The guitarist smiles, and yet his guitar, a rare Thomas Humphrey, laments.

Koreans may identify ``han'' or the sense of habitual sadness, resonate in some of the more sentimental pieces in Janssens' first Korean album, ``Remembrance'' (Squarepig). This does not mean the album is depressing ― it is in fact far from it, teeming with life, sweeping passions and exhilarating rhythm.

But there is something within the pure sonority that claws at the heartstrings.

There was a period when he felt a little lost in his youth, he said, particularly since his Asian appearance often stood out, but now he boasts a ``strong identity'' that is European as much as it is Korean.``There is han, a lot of suffering in Korean culture. Koreans are very sentimental,'' he said.

One notable track is ``Korean Mountain,'' composed by the guitarist himself. ``I was inspired by Im Kwon-taek's (movie) `Chihwaseon.' It's not very original, with Bach as the base and featuring Brazilian themes, but it expresses who I am,'' said the 34-year-old.

Born in the southern port city in 1975, Janssens starting playing classical guitar at age eight and won Belgium's national ``Young Talent'' competition by the time he was 14.

A 2004 ``Rising Star'' of the European Concert Hall Organization (ECHO), he has held recitals in prestigious halls including Carnegie Hall in New York and the Mozarteum in Salzburg, and has three critically acclaimed (European) albums under his belt. His staunch supporters include the great Martha Argerich, and he has premiered works by contemporary composers.

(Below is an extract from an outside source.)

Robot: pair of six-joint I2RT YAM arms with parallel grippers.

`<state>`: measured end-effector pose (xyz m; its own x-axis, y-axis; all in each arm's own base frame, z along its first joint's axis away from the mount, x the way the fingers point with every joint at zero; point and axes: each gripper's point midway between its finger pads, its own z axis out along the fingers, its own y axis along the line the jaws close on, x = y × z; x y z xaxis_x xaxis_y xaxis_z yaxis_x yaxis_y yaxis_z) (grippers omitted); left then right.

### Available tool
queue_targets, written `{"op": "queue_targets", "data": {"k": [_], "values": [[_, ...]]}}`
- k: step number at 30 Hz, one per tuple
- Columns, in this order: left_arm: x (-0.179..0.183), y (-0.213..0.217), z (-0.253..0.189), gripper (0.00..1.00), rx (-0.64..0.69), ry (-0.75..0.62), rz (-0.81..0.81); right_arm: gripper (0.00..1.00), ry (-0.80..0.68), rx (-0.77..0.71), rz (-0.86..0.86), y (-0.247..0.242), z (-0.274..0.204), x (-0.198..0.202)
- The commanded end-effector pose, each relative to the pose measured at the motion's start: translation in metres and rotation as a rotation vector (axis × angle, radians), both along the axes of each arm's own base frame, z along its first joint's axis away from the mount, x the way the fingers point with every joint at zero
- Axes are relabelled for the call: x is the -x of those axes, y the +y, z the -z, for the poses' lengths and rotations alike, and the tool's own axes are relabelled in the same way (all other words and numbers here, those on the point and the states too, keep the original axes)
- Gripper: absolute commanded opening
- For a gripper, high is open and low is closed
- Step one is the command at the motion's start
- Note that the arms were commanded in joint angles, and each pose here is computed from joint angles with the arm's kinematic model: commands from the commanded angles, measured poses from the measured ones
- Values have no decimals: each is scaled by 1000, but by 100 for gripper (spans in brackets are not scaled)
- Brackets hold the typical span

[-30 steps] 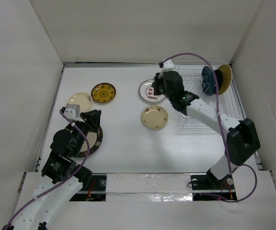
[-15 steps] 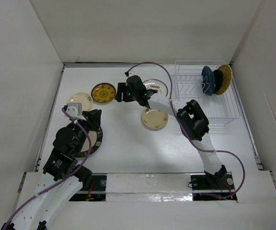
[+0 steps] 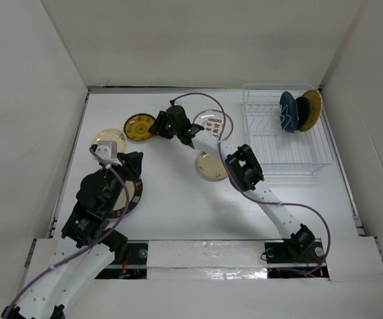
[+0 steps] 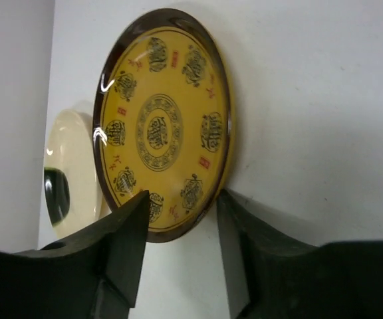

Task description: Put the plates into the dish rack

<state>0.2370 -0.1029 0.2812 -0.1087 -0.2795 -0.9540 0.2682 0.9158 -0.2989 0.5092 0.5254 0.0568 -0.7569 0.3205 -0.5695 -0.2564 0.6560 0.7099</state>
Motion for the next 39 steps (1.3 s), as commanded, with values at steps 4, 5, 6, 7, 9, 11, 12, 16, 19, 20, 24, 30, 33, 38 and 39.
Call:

The world's 13th largest economy remains one of the major ``exporters'' of babies, but public perceptions are changing. Janssens, who prefers to be called Denis Sung-ho, a mix of given names (his full Korean name is Shin Sung-ho), can easily be considered part of the ``happy'' adoptive cases along with American ski champion Toby Dawson and Aaron Bates, who inspired the film ``My Father'' starring Daniel Henney.

The search for self is a challenging process for any individual. For Denis Sung-ho, the pursuit for ``ma rascine (my roots)'' continues, but it seems to be music itself, in addition to the local culture, that brings him back to his birthplace.

Denis Sung-ho is lactose intolerant like many Koreans and relishes in the local diet. In particular he loves ``sin'' kimchi or the super-fermented variation of the quintessential Korean dish that even locals find to be an acquired taste.

``Artistically, Korea is much more exciting and dynamic than Belgium, where things are very slow. The level of musicality here is fantastic and I love the fine arts. There is also an extraordinary number of young, talented artists,'' said the artist.

Ever since visiting Korea for the first time as an adult in 2006, he has returned numerous times for concerts and masterclasses.

``The guitar was popular in the 1960s but it went down. Now it's coming back,'' he said. Only recently have classical guitar recordings begun to resurface, such as those by Kaori Muraji and Sharon Isbin. Denis Sung-ho's new CD features an eclectic blend from Verdi-inspired music by Tarrega to Astor Piazolla's ``The Four Seasons of Buenos Aires'' (`Summer' and `Winter') ― a fine addition to the rather limited range of classical guitar music available in Korea.

What lies ahead? ``It depends on the time of the day. Sometimes I'd like to live alone on a small British island. Other times, I imagine myself as a family man, coming home to my wife and children at 8 p.m. sharp,'' he said. But no matter what scenario, his guitar ― his ``companion'' ― will undoubtedly accompany him.

Denis Sung-ho will perform May 20 tracks from ``Remembrance'' at Mapo Arts Center. Tickets cost from 10,000 won to 30,000 won. Special packages including the CD are available for 30,000-40,000 won. The hall is located near exit 2 of Daeheung Station on subway line 6 or exit 5 of Ewha Womans University Station on line 2. Call (02) 3274-8600.